Death is present today, as I hang up the phone and begin writing out a packing list. It's present as I mull over in my brain the catalog of facts and as I mindlessly wipe the tears streaming from my eyes. It's present as I think about how unfair the world is, how much my heart aches, or how hard this trip will be.
In a few days time, I'll find myself on a plane, traveling from the midwest to Orlando, Florida. I'll check into a hotel, where I'll spend most of my waking hour, but my heart won't be in my body. It'll be a short distance away, in the home of a close friend, as she settles into this new reality of hospice care. I'll spend maybe an hour or two each day with her if I'm lucky, but that's all her stamina will allow, and she'll apologize when she dozes off from exhaustion or when she cries out in pain.
Together, across the country, we've navigated this life of her Stage 4 Metastatic Breast Cancer for the last four and a half years.

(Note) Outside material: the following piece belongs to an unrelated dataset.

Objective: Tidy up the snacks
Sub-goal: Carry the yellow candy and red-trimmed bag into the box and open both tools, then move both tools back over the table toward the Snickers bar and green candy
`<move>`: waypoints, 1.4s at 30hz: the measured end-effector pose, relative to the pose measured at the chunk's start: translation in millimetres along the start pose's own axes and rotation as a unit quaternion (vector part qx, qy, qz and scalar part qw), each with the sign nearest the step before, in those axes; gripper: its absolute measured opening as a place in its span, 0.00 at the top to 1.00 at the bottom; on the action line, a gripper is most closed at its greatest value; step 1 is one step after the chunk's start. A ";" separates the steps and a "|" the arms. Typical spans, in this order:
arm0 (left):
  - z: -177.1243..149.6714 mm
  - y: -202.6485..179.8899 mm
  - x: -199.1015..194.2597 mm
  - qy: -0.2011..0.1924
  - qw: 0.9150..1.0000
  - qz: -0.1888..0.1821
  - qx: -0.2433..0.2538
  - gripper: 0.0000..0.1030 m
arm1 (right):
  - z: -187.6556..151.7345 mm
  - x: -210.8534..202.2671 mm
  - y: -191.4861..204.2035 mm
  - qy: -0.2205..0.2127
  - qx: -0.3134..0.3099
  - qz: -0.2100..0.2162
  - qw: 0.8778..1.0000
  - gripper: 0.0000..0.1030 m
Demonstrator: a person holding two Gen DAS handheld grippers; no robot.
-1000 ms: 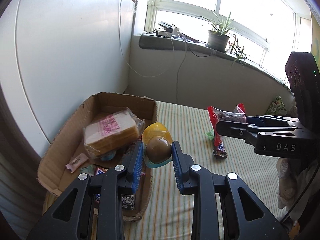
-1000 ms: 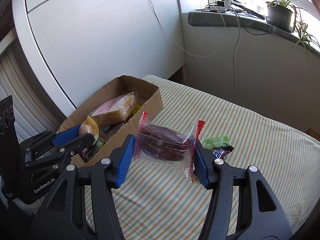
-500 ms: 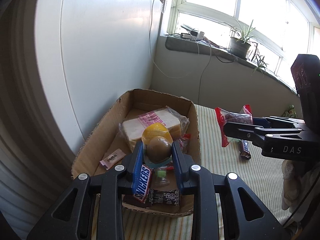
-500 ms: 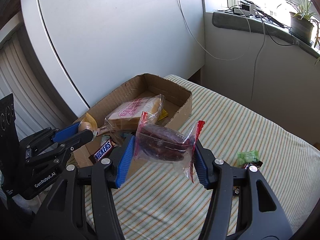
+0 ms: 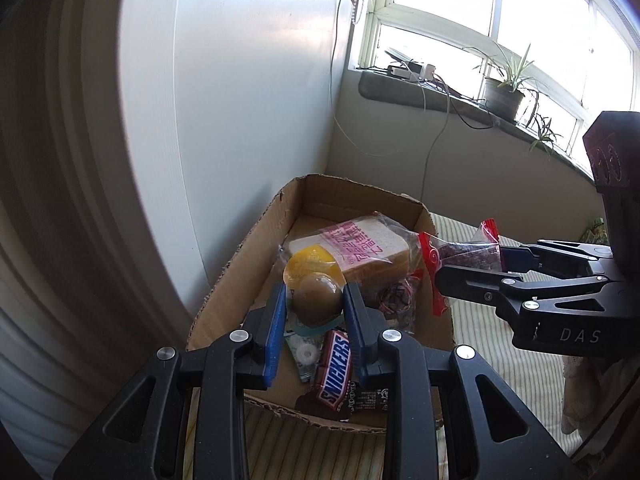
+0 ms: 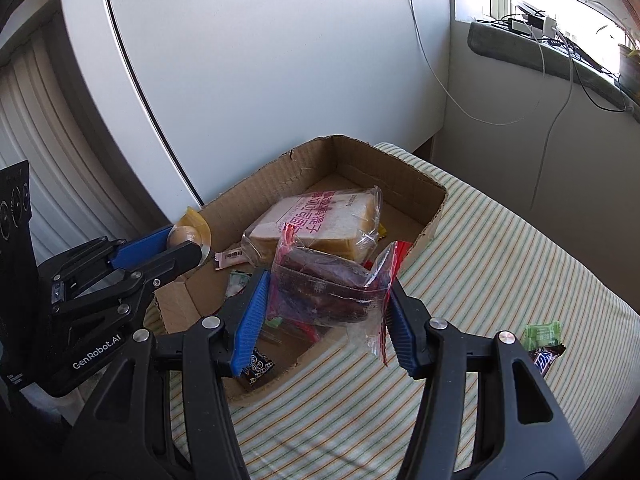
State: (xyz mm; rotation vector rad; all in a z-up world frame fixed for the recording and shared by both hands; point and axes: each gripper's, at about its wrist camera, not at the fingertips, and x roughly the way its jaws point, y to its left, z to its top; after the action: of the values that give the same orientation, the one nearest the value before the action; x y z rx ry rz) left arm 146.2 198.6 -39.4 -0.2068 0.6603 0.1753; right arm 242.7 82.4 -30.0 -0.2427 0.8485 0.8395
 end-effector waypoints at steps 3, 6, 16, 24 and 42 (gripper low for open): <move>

She's fought relentlessly, giving every option careful consideration, weighing every pro and con, trying new treatment options time and time again after each one failed. We've wept together on the phone, we've sent hundreds of texts back and forth, often my asking simply if we still had time.

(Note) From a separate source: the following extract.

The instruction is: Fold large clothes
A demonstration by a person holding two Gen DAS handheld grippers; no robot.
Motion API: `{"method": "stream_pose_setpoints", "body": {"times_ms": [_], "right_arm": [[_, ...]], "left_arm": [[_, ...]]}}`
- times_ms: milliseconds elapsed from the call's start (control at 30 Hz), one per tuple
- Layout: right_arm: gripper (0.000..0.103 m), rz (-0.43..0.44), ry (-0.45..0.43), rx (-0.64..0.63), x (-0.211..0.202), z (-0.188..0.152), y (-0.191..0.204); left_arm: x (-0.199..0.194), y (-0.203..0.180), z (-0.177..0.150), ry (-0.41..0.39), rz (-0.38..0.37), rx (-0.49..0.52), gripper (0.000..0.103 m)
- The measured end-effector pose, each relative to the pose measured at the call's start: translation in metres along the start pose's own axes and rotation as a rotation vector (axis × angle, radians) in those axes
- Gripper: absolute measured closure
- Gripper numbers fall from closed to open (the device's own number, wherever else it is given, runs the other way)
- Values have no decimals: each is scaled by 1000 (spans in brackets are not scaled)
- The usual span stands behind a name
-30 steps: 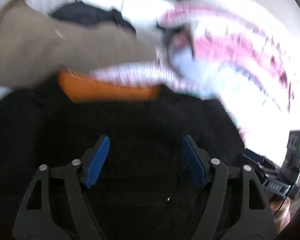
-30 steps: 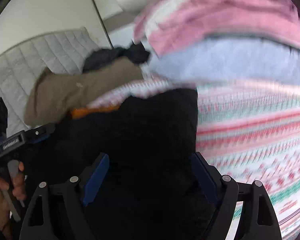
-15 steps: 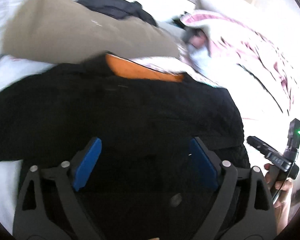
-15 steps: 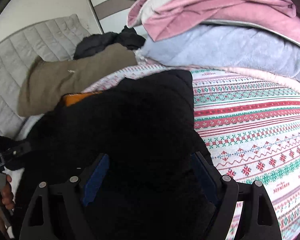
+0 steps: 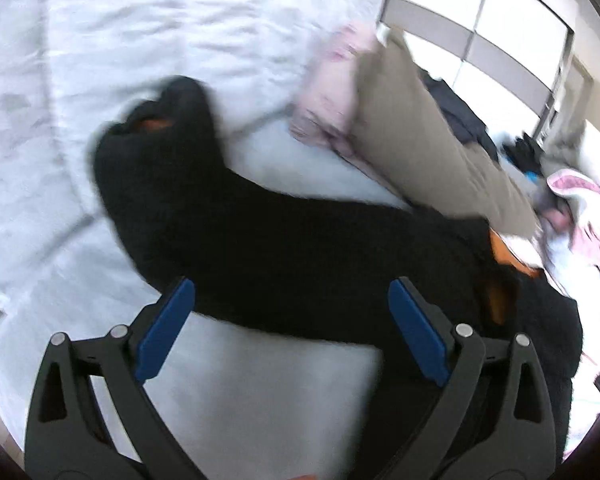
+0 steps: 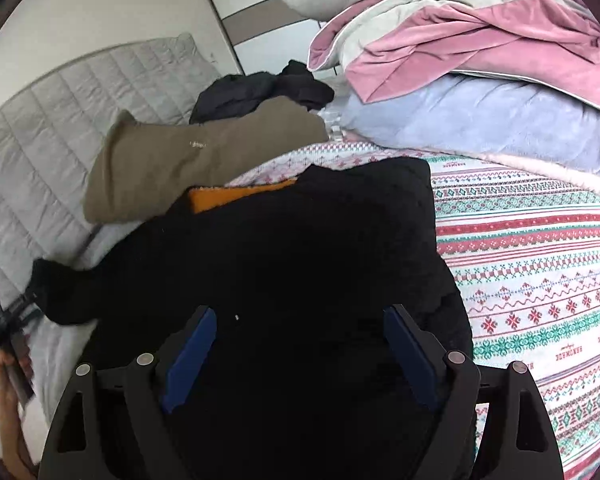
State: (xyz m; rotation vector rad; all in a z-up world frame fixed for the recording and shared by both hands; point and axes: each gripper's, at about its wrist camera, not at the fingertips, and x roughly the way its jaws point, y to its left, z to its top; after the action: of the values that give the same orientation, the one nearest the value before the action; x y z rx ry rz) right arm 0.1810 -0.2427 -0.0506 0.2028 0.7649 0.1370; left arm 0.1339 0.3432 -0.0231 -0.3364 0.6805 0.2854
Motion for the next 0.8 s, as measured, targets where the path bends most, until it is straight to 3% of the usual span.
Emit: {"method": "stream_pose_setpoints", "body": {"times_ms": [133,333,467,533,567,600,633,700,800], "right_arm": [[15,-24,19,-25,7,-5,6],[15,-15,72,-16,24,-13,12],[15,-17,85,-41,28,-15,17],[15,-17,88,-43,30,-17,18],[15,-16,89,-42,30,-17,17],[15,-14,90,-41,31,-17,17],[15,-14,91,-40,30,-17,16],[15,-17,82,-31,28,-16,12],[15,-15,69,-12,25,-13,5]], "left_arm": [[12,42,9,-64,50,-44,5],[32,82,19,-118,7,-139,6],[51,87,18,-139,-31,-135,13],[57,86,17,-149,-59,-130,21],[60,88,18,-146,-81,-138,37],[62,89,19,-137,-89,-145,62],[60,87,20,-131,-97,-152,74],[46,77,28,-139,-135,-143,83],[13,43,40,-184,-167,-67,84]]}}
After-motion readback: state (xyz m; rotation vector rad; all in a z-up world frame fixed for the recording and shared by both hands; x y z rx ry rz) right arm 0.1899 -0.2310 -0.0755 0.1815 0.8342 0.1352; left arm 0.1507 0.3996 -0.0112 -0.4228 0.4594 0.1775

I needed to know when time was running out.
When death was waiting on the doorstep.
When to book this very specific plane ticket.
I needed to know when I had to go to say goodbye.
Death is present in every moment of this trip as we do just that. And death has been present every moment since I've returned home, waiting for the phone call that she's gone.
In the interim, death is present in every text message and in every update from her sister. Death is very clearly standing down the block, making its way towards her door, getting ready to barge in with no warning and take the very soul that is so precious to us.
If only we could ask death to leave alone.